ROCHESTER, Minn. — Policy experts say one of the most challenging aspects of the health care marketplace is that Americans are both under- and over-treated. Too little healthcare has given rise to calls for new preventive screening and expanded access to coverage, while too much medicine has long been identified as a hazard for older Americans subject to unneeded tests, scans and medications.

But children can experience so-called low-value care as well, including the ordering of antibiotics for colds, cough medicine for children under 6, and scans for head trauma, sinusitis and headache. Besides draining family dollars and taking up clinician time, these interventions can subject children to risks of sedation, radiation, side effects and, in the case of antibiotics, an increased likelihood of antibiotic resistance.

If market forces drove the problem of low-value care, health officials could focus their messaging on parents of children with private insurance. New findings, however, suggest that children on Medicaid receive unnecessary health services just as readily. "It's kind of a general problem for all children," says Dr. Kao-Ping Chua, University of Michigan pediatrician and author of a study published today in the journal Pediatrics examining low-value care in children according to payer type.

After narrowing a list of over 400 low-value services to 20 tests, imaging orders or prescriptions capable of analysis via claims data, Chua and coauthors analyzed the payment source of health services provided to over 8.5 million children in 12 states during 2014. The results: they found 1 in 9 publicly-insured children received low value care, compared to 1 in 11 children with private insurance.

"We found a slightly higher probability that publicly-insured children got low-value care," says Chua. "We think some of that is driven by an overuse of antibiotics with the publicly insured." The paper identified antibiotics for fluid in the middle ear space, ultrasound for undescended testicle and steroids for lung infections among the leading low-value services given to children on public insurance.

"It's really important for clinicians to avoid low-value interventions that don't improve health," says Chua, "for example, antibiotics for colds.
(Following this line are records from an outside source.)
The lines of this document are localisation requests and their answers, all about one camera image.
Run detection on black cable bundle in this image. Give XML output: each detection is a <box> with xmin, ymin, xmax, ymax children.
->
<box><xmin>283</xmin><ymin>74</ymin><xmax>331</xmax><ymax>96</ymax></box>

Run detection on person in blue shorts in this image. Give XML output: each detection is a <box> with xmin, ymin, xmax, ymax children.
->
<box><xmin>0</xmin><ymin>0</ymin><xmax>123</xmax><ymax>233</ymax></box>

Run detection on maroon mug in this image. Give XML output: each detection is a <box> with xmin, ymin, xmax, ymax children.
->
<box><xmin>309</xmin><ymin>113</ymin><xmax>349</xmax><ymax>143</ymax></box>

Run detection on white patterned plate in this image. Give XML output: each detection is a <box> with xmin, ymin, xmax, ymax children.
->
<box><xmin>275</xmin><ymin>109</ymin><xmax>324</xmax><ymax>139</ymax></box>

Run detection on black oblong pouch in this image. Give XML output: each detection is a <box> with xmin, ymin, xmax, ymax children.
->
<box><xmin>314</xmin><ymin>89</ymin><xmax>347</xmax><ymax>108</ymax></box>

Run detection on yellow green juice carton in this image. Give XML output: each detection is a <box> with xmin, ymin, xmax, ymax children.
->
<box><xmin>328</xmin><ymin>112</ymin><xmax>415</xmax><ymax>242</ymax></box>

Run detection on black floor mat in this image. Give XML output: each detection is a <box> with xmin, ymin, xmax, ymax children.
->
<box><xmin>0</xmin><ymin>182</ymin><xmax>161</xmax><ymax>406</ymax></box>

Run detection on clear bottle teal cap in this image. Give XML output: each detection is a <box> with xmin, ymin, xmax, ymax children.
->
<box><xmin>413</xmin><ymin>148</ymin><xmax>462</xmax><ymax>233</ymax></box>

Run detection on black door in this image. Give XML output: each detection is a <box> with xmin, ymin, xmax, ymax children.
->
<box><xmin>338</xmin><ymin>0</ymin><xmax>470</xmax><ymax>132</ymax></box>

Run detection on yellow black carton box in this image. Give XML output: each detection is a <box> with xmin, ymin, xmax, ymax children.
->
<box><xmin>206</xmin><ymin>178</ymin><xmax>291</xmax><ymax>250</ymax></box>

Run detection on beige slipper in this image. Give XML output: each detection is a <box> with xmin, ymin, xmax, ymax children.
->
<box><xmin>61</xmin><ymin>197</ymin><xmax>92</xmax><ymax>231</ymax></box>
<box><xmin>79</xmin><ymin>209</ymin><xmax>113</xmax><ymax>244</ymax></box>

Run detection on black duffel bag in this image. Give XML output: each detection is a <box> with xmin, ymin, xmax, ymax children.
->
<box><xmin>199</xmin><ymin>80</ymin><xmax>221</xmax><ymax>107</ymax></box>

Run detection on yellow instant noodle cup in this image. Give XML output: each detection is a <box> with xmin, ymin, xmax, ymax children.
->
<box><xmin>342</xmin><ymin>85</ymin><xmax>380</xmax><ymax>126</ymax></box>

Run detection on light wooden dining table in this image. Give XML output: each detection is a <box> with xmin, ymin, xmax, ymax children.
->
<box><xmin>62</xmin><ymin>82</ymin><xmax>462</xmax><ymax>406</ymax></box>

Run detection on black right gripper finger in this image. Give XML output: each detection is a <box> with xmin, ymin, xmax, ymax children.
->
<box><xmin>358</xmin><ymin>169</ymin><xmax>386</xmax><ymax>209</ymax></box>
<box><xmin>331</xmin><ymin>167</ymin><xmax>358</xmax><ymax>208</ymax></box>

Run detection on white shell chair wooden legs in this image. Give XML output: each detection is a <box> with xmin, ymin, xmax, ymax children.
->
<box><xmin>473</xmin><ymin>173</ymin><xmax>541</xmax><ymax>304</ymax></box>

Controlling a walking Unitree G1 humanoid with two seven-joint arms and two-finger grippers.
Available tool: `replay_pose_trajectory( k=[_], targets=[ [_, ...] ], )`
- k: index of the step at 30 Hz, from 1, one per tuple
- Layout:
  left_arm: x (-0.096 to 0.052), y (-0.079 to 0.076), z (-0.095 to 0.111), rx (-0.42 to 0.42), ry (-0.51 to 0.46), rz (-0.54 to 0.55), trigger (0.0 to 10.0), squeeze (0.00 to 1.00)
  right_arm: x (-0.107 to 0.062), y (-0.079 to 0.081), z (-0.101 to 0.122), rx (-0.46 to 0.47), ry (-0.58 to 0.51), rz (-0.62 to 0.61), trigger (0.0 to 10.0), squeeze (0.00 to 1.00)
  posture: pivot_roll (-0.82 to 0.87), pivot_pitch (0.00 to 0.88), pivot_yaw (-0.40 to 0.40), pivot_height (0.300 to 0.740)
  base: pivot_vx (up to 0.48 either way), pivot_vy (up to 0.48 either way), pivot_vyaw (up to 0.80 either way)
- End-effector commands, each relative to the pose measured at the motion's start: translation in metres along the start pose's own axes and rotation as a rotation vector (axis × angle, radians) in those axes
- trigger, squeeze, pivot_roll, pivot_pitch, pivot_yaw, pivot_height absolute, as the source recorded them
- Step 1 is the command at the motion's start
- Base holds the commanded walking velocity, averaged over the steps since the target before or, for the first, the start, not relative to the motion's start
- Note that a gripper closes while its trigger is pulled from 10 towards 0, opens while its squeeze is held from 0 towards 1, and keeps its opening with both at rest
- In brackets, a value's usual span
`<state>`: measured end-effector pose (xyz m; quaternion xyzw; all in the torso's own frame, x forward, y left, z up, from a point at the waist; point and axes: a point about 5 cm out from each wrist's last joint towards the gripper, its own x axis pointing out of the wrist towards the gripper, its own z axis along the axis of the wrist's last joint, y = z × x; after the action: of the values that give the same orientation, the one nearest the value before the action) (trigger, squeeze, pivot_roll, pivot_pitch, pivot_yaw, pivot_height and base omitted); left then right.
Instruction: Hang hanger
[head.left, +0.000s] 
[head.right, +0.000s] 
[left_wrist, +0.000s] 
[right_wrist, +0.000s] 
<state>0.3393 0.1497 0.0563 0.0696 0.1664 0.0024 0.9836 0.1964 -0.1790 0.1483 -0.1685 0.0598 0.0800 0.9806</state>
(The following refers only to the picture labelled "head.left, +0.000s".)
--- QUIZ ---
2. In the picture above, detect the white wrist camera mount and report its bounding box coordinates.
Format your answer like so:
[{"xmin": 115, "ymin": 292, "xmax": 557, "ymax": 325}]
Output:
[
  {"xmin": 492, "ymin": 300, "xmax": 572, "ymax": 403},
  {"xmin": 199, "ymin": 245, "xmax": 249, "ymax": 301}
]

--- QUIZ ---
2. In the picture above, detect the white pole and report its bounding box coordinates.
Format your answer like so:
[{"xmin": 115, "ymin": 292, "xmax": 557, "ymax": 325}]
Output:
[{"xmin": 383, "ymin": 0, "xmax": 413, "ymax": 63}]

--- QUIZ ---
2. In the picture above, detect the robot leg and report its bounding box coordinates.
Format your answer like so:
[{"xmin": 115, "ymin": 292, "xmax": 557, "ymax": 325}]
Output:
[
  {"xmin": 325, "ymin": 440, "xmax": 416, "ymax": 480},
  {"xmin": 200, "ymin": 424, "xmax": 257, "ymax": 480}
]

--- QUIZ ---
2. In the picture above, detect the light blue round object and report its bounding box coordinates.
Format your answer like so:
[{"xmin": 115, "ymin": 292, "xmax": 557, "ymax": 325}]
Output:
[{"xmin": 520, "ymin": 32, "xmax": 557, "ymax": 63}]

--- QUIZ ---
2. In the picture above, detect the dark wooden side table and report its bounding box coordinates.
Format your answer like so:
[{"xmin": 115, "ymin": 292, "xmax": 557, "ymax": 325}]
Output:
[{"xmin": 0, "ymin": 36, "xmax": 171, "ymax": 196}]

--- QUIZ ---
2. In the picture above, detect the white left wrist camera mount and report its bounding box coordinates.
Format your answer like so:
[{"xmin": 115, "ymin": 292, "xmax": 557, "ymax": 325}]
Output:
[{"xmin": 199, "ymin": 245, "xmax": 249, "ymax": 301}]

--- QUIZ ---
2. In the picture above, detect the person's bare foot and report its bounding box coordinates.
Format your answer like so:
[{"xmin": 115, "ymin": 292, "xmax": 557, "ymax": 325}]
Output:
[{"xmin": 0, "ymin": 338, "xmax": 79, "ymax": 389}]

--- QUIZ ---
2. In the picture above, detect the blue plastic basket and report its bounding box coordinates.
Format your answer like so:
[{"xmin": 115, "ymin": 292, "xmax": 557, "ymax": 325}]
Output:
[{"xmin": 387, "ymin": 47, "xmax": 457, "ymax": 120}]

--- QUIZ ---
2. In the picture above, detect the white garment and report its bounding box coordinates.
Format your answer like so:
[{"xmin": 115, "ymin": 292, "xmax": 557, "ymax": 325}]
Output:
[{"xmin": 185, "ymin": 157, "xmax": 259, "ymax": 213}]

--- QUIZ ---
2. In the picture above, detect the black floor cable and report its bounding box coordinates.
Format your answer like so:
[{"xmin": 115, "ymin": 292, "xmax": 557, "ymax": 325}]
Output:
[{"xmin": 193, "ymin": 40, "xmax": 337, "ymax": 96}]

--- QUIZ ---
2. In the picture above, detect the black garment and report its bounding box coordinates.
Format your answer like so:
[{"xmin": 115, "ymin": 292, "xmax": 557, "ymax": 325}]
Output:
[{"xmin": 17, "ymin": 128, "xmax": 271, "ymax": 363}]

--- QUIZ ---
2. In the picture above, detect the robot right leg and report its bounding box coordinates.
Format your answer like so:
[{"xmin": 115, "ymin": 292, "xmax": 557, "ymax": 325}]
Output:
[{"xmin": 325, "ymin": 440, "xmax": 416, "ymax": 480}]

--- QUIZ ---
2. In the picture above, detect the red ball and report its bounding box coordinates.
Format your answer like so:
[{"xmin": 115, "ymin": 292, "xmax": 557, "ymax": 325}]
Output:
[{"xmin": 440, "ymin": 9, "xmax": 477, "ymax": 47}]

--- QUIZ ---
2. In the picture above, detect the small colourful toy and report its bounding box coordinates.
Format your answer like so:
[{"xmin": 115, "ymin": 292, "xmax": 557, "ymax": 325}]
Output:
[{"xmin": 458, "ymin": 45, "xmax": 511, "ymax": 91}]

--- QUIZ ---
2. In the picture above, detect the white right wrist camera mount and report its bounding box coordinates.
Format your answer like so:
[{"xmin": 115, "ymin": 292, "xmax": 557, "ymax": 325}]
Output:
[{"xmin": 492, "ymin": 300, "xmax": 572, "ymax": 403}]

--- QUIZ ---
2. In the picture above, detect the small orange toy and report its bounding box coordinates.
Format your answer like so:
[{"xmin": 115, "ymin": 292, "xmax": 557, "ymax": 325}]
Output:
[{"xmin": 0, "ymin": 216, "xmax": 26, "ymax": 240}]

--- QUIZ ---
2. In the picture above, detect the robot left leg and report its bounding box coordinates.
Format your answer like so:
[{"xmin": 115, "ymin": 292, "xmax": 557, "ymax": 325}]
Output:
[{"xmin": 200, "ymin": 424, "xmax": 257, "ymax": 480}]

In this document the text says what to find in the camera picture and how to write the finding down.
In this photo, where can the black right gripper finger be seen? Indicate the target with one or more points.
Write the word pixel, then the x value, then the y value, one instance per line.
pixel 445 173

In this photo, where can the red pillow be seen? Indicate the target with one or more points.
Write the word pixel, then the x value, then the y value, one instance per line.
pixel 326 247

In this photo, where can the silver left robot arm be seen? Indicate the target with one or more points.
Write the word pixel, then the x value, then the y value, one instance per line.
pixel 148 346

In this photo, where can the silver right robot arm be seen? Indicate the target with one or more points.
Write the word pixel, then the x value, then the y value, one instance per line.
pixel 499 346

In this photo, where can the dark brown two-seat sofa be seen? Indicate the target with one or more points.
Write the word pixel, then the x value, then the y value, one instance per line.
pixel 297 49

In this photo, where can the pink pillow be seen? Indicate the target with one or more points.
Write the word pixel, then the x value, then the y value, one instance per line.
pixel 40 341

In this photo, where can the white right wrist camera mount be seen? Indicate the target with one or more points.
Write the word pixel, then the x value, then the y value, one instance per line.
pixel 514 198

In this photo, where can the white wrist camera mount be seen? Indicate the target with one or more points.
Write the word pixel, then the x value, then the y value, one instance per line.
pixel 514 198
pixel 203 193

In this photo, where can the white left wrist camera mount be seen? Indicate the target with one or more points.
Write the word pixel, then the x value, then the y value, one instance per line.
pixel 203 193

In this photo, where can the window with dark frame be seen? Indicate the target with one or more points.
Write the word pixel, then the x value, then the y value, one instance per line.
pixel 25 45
The reason for that is, there are side effects of these interventions, both immediate and long-term. In many cases, some of these services can hurt families financially, because they have to pay for it out-of-pocket. Also, these services can waste health care dollars that can be used for more valuable causes."

Chua says the reason children receive so many interventions known to be ineffective often has to do with doctors' mistaken belief that doing so will make parents happy.

"In my view, ultimately the responsibility for decreasing low-value care falls on the clinician, because with few exceptions, it doesn't occur unless we order it... I understand first-hand how difficult it can be when a parent comes in thinking the antibiotic is the only way to go. But at the end of the day, it's my job to manage that expectation, and do the right thing and not prescribe the antibiotic."

For parents, he says, it's important to understand the limitations of any given procedure.

"I think parents can take a number of steps to decrease the likelihood they are going to receive low-value care. One is to take steps to understand why any intervention is being ordered, and what the risks and benefits are. Another is to recognize that in most cases, for children in good health, the vast majority of illnesses just get better on their own, so the probability of any intervention altering the ultimate course of illness is pretty low."

"Taking a wait-and-see approach is often a wise approach," he says, "even though the tendency in the health care system, and American culture more generally, is to favor an interventionist approach."